Imperata cylindrica var. major
Common name
Cogon grass
Family
Poaceae
Flora category
Vascular – Exotic
Structural class
Grasses
Conservation status
Not applicable
Habitat
Terrestrial open places, sunny places on hills, flats on volcanic soil near coast.
Detailed description
Perennial tropical grass forming loose or compact tufts to about 1 m. Colonies establish from long-creeping, tough, scaly rhizomes about 3 mm diameter. Leaves held on upright culm 20–50 cm tall. Leaf-sheath light brown, sometimes purplish, glabrose or with scattered fine hairs above, shredding into stiff fibres at maturity. Leaf-blade to 1 m x 4–10 mm, glabrous with rough margins. Panicle 9–15 x c. 2 cm, a dense silky white spike.
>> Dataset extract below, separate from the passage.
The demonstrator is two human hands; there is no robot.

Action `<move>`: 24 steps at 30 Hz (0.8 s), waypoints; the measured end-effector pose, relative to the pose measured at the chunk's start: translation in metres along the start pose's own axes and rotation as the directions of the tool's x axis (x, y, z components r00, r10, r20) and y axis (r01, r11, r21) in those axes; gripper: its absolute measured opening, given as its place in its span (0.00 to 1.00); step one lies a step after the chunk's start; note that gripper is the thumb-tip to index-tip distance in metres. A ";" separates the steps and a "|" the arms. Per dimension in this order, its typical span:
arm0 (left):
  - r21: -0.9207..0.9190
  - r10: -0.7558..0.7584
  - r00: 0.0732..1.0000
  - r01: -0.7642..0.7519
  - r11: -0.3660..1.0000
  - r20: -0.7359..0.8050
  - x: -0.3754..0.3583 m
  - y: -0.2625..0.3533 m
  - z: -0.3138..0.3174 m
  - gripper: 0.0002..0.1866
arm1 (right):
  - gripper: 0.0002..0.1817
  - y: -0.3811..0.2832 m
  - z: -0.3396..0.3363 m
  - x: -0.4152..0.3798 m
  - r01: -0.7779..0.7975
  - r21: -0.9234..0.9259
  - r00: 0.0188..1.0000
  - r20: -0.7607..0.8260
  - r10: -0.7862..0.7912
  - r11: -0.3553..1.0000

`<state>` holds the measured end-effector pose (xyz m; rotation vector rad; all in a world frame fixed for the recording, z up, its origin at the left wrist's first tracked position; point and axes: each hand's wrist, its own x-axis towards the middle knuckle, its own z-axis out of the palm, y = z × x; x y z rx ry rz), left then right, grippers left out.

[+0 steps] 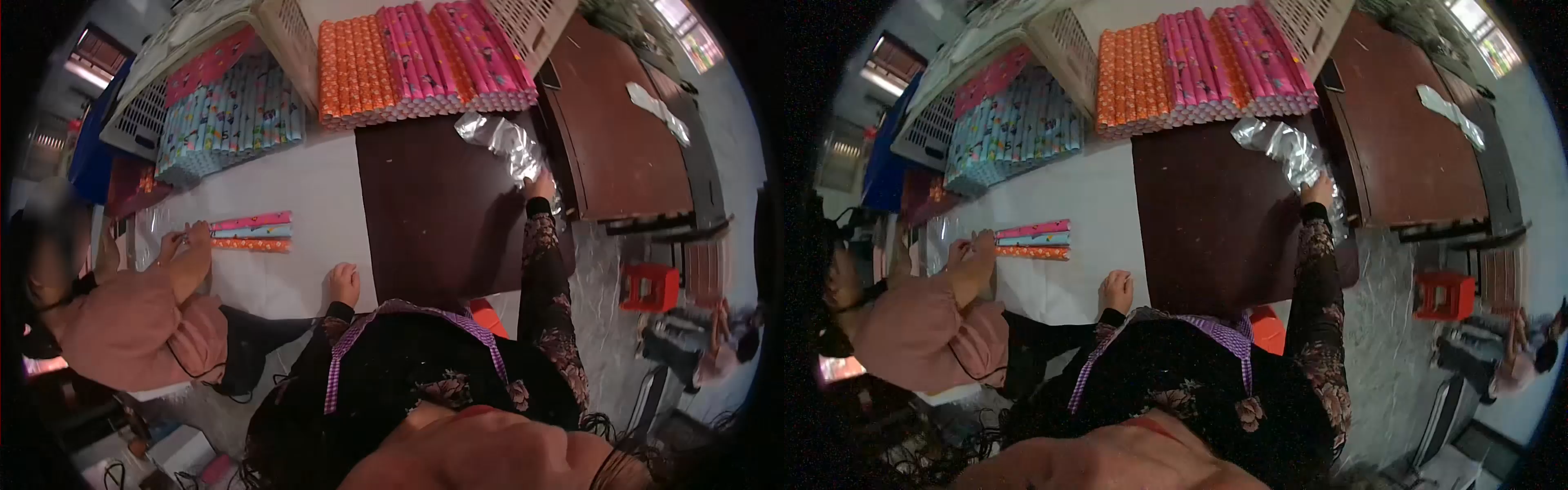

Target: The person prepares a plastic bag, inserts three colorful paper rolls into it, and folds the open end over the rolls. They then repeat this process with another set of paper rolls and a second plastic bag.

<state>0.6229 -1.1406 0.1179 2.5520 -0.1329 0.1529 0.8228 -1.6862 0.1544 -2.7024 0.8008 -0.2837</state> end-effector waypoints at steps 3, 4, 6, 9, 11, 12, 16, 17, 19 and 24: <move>0.087 -0.120 0.993 0.118 0.989 0.016 0.007 0.028 0.008 0.09 | 0.43 0.020 0.025 0.041 0.032 -0.090 0.999 0.004 -0.032 0.995; 0.100 -0.145 0.989 0.144 0.985 0.007 0.010 0.035 0.009 0.09 | 0.44 0.022 0.029 0.047 0.008 -0.130 1.000 0.006 -0.007 0.992; 0.170 -0.233 0.972 0.226 0.959 0.025 0.013 0.043 0.012 0.08 | 0.42 0.033 0.046 0.057 0.038 -0.173 0.999 0.002 -0.039 0.984; 0.164 -0.248 0.969 0.243 0.956 0.010 0.019 0.037 0.016 0.07 | 0.32 0.046 0.062 0.062 0.098 -0.181 0.992 -0.065 -0.111 0.979; 0.183 -0.266 0.963 0.256 0.949 0.032 0.022 0.035 0.016 0.07 | 0.23 0.048 0.057 0.073 0.111 -0.202 0.992 -0.042 -0.122 0.973; 0.198 -0.278 0.959 0.262 0.945 0.057 0.024 0.032 0.015 0.07 | 0.22 0.046 0.051 0.078 0.069 -0.161 0.995 -0.056 -0.079 0.985; 0.104 -0.276 0.960 0.269 0.957 0.052 0.030 0.021 0.019 0.08 | 0.21 0.012 0.008 0.068 0.140 0.147 0.980 -0.159 -0.116 0.979; -0.002 -0.306 0.951 0.307 0.952 0.050 0.029 0.019 0.022 0.08 | 0.21 -0.001 0.003 0.059 0.232 0.257 0.950 -0.266 -0.162 0.938; -0.159 -0.316 0.949 0.309 0.938 -0.019 0.030 0.023 0.021 0.06 | 0.21 -0.044 -0.024 0.024 0.361 0.477 0.931 -0.240 -0.276 0.801; -0.579 -0.392 0.889 0.453 0.678 0.237 0.006 0.015 0.029 0.09 | 0.21 -0.141 -0.038 -0.108 0.226 0.915 0.886 -0.050 -0.461 0.335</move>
Seed not seen in New Zealand.
Similar taxa
I. cylindrica is distinguished from I. cheesmanii by the dense flowering spike (cylindrica).
Year naturalised
1911
Origin
Tropical/warm temperate Asia, Australia, New Caledonia, Eastern Africa, Lord Howe Island.
Etymology
cylindrica: From the Latin cylindricus ‘cylindrical, having nearly a true cylindrical form
major: Greater
Reason For Introduction
Agricultural
Life Cycle Comments
Perennial. Can from dense swards (Lisa Forester 1996).
Reproduction
Vegetative spread by long branched rhizomes.